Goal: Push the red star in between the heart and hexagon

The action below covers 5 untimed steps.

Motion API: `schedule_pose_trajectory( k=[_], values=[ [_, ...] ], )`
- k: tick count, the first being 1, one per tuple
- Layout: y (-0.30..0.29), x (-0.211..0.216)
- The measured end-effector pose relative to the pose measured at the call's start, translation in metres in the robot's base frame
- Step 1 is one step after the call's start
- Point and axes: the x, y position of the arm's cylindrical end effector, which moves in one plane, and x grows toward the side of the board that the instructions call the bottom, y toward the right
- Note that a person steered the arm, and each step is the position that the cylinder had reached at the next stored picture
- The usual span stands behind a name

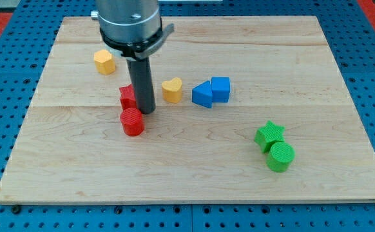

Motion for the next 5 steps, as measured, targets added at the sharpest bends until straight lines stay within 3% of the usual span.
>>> schedule_pose_trajectory(
  k=[3,5],
  values=[
    [-0.097,-0.001],
    [-0.017,-0.051]
  ],
)
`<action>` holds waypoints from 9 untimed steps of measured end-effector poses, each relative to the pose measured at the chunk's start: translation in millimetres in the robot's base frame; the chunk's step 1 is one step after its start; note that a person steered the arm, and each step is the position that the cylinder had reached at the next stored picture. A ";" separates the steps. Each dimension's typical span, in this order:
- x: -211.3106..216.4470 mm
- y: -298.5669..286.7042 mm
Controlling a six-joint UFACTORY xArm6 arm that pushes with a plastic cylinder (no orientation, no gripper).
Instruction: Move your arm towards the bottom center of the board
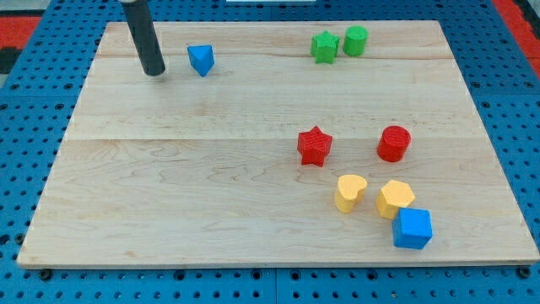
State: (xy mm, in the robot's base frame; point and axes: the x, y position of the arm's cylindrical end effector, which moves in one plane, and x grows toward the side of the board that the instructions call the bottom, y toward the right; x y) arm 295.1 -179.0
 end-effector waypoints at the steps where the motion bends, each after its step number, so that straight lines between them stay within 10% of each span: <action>1: -3.7 74.6; 3: -0.7 205.9; 5: -15.2 50.0; 6: -47.1 104.3; 8: -15.1 227.3; 9: 71.6 227.5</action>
State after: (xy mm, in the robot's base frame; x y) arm 366.7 48.4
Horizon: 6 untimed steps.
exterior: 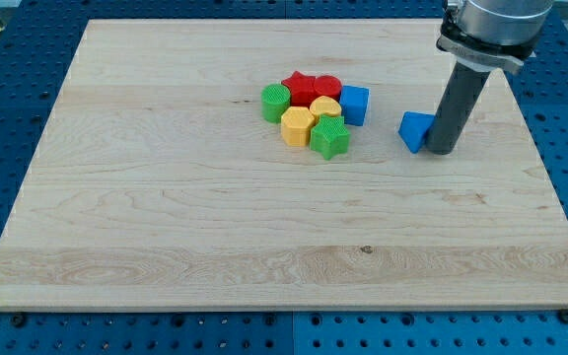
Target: Move the blue triangle towards the group of blocks
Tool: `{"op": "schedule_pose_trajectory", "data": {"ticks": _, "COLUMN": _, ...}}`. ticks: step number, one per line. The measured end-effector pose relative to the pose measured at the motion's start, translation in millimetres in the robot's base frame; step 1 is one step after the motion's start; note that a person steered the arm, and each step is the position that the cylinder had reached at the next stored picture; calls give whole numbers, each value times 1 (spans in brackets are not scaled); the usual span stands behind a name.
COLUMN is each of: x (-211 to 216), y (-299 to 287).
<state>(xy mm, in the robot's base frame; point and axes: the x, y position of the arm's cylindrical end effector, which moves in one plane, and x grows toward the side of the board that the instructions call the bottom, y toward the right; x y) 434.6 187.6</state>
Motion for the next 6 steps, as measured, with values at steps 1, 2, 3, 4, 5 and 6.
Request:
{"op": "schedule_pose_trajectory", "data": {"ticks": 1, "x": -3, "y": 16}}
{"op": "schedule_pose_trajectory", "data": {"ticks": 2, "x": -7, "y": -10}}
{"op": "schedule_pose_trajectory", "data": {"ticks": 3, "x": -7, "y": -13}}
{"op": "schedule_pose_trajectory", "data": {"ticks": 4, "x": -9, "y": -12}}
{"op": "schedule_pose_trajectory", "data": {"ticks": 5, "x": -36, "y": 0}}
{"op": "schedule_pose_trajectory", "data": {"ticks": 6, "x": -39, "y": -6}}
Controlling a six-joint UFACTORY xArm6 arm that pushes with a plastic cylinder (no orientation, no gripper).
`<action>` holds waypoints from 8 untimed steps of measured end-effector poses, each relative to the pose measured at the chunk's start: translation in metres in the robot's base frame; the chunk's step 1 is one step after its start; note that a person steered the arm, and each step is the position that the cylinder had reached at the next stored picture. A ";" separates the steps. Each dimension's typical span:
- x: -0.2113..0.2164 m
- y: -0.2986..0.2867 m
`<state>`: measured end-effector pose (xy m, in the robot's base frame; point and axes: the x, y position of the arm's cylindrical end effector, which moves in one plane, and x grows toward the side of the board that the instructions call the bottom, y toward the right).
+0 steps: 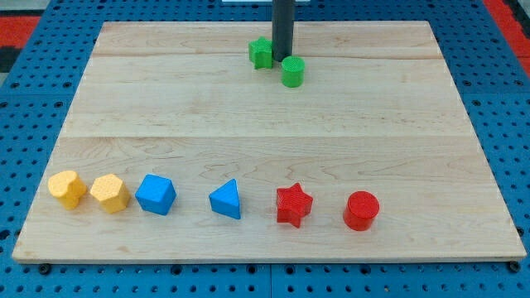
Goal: Place the green circle at the bottom right side
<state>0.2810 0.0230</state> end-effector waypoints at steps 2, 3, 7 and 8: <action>0.009 -0.004; 0.011 -0.031; 0.065 0.020; 0.075 0.021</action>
<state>0.3565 0.0439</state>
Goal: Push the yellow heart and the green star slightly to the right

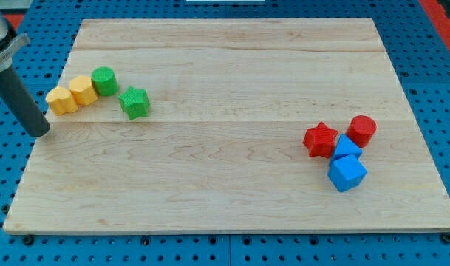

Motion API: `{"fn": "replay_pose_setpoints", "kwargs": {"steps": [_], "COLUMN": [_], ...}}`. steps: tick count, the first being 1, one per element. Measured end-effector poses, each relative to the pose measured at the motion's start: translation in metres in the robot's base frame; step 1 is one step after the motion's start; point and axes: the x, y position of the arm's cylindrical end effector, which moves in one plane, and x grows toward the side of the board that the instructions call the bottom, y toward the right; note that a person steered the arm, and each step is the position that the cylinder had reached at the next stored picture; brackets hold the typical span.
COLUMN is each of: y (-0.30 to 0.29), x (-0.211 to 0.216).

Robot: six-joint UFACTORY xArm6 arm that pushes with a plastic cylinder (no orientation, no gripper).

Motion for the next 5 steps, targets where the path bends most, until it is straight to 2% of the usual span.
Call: {"fn": "replay_pose_setpoints", "kwargs": {"steps": [2, 3, 4, 5], "y": [-0.002, -0.018, 0.007, 0.063], "x": [-0.001, -0.036, -0.046, -0.053]}}
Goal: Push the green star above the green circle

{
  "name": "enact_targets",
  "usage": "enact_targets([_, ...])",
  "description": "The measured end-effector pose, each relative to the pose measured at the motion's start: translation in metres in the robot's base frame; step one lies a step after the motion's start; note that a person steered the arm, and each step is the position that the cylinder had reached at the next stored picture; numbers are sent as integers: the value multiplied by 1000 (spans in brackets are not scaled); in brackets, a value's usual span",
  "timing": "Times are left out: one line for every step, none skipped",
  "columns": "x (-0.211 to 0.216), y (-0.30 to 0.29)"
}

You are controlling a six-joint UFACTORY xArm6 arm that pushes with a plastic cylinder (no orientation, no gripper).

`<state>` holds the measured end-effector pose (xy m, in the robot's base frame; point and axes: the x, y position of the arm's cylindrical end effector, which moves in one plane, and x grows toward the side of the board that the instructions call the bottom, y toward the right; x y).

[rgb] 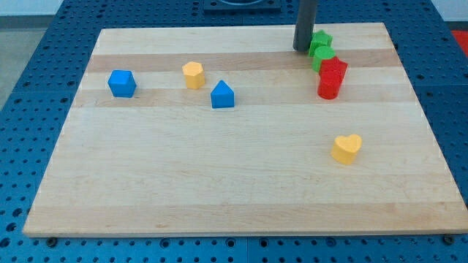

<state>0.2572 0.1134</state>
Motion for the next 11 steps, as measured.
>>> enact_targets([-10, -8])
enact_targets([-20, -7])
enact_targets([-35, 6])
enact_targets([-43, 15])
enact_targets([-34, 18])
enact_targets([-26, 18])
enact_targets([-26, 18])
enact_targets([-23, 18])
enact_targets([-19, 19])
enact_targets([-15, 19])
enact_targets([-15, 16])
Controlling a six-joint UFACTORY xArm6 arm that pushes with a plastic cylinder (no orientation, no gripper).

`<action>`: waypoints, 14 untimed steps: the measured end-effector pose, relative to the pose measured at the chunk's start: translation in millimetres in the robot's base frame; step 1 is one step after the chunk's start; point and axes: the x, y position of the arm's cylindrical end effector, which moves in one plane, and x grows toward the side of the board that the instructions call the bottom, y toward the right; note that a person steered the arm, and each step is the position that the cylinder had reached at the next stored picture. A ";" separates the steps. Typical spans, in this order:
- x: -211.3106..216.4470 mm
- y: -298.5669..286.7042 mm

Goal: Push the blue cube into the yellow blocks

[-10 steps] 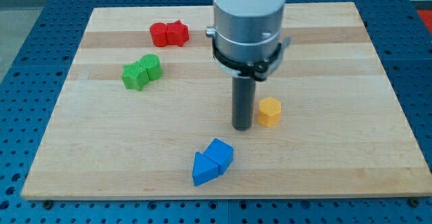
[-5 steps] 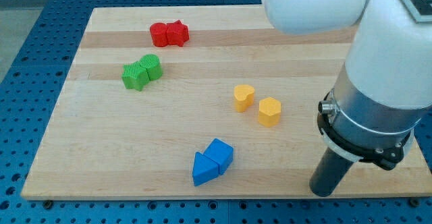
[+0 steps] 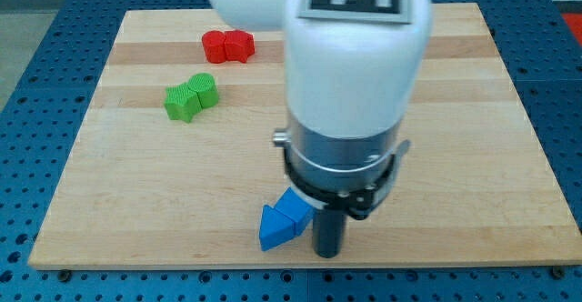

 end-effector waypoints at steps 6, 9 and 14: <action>-62.3 -38.0; -28.3 -23.0; -8.9 37.1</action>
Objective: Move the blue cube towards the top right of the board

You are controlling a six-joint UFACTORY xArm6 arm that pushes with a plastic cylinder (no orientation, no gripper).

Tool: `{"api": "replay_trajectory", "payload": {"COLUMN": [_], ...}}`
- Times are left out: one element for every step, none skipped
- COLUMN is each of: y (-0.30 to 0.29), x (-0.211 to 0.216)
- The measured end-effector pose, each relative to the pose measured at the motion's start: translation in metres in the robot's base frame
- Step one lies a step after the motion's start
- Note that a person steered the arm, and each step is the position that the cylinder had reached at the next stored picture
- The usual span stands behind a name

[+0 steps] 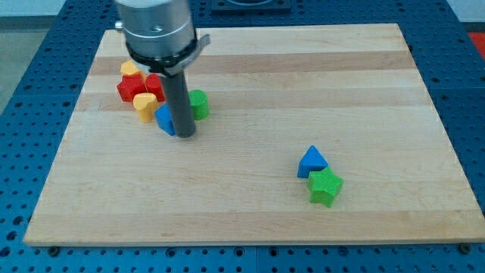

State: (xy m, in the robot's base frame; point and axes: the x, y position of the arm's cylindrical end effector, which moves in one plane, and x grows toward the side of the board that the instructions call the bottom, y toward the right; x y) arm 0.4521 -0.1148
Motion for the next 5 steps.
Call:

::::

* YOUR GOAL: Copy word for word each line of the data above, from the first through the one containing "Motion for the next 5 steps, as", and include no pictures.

* TASK ANSWER:
Goal: Push the red star in between the heart and hexagon

The action below covers 5 untimed steps.

Motion API: `schedule_pose_trajectory( k=[_], values=[ [_, ...] ], )`
- k: tick count, the first being 1, one per tuple
- Layout: y (-0.30..0.29), x (-0.211..0.216)
- The measured end-effector pose relative to the pose measured at the call's start, translation in metres in the robot's base frame
- Step 1 is one step after the call's start
- Point and axes: the x, y position of the arm's cylindrical end effector, which moves in one plane, and x grows toward the side of the board that the instructions call the bottom, y toward the right
- Note that a person steered the arm, and each step is the position that the cylinder had reached at the next stored picture
- The usual span stands behind a name


Motion for the next 5 steps, as measured, targets added at the sharpest bends until straight lines stay within 3% of the usual span.

Nothing remains to be done for this exercise.